Fishing license rules, purchase system may change

Posted on: May 13, 2017 | Bob Frye | Comments

Fish in Pennsylvania and you’ve got to visibly display your license, by attaching it to your hat, shirt, lifejacket or something similar.

But that could change.

The Pennsylvania Fish and Boat Commission sells about 15 percent of its licenses online. It would like to do more.

The problem is that its sales system is not scalable for all devices.

“It’s almost impossible to buy (licenses) on a smartphone,” said commission executive director John Arway.

That’s something the agency wants to address. Doing so, though, will require a change in the display rule.

Because anglers who buy their license via phone can’t print one immediately, the commission may go to a voluntary display rule.
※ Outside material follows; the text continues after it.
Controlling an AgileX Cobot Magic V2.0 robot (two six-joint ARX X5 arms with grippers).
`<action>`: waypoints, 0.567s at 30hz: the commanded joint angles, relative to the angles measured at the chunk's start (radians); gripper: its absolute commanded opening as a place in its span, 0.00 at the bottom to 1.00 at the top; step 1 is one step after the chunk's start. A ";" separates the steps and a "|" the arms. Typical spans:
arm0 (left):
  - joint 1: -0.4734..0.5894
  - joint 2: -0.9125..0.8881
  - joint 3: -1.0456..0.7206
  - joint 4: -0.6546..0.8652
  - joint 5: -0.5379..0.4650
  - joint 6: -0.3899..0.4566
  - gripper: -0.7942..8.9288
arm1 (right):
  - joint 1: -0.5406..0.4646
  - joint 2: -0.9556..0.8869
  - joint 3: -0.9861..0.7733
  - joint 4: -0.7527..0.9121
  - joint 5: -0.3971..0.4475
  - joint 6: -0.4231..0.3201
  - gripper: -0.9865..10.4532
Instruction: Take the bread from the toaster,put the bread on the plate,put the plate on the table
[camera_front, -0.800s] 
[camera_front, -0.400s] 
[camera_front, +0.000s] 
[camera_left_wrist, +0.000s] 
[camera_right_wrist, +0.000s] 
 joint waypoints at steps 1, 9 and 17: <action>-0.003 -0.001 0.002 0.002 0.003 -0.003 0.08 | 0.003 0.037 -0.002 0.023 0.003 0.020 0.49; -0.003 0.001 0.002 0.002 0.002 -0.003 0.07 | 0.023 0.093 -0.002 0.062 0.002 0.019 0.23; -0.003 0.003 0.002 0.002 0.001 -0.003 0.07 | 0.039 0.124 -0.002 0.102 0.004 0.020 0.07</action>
In that case, anglers could buy a license as they do now and wear it. that might make it less likely they’d be checked by a waterways conservation officer, Arway said. Or, he added, they could buy a license online and have it on their phone. The trade-off is they might get checked more often.

Commissioner Ed Mascharka of Erie County likes the idea.

“I can turn around and show you my license on my phone when you walk up to me, and there’s nothing wrong with that,” Mascharka said. “A lot of states do that already.”

Staff will be presenting some ideas to commissioners sooner rather than later, Arway said.

Any change in the display rule will likely be made in conjunction with selecting a new vendor to sell licenses. The Fish and Boat Commission – like the Game Commission – is in search of a one right now.

They might end up with the same one.

Or they might not.

Currently the two agencies utilize the same vendor – Automated Technologies – to sell licenses. The contract is coming to an end, though.

So little more than a month ago the two agencies issued a joint “request for proposals,” seeking a new vendor to operate a similar joint system for them for 10 years.

But there’s more.

Fish and Boat issued a second request asking companies to give them a price for buying its own sales system outright.

“I felt it was incumbent upon us to look at all the options and put them on the table,” Arway said.

If it goes that route, though, the commission will do so on its own.

Fish and Boat leaders asked their Game Commission counterparts if they might want to partner in buying a system. The answer was no.

The reason, said spokesman Travis Lau, is that it would require the commission to “front millions of dollars.”

“The agency simply does not have the financial means to pay for this system upfront,” Lau said.

He added that the transaction-based system like the one in place in most states now is “a time-proven approach has provided our hunters and trappers with the service they demand in the most efficient and effective means possible.”

A decision one way or the other will come soon.

Brian Barner, deputy executive director at Fish and Boat, said the commissions are pursuing an “aggressive timeline” to pick a license vendor by Dec. 1 of this year, then have its system go live on Feb. 1, 2019.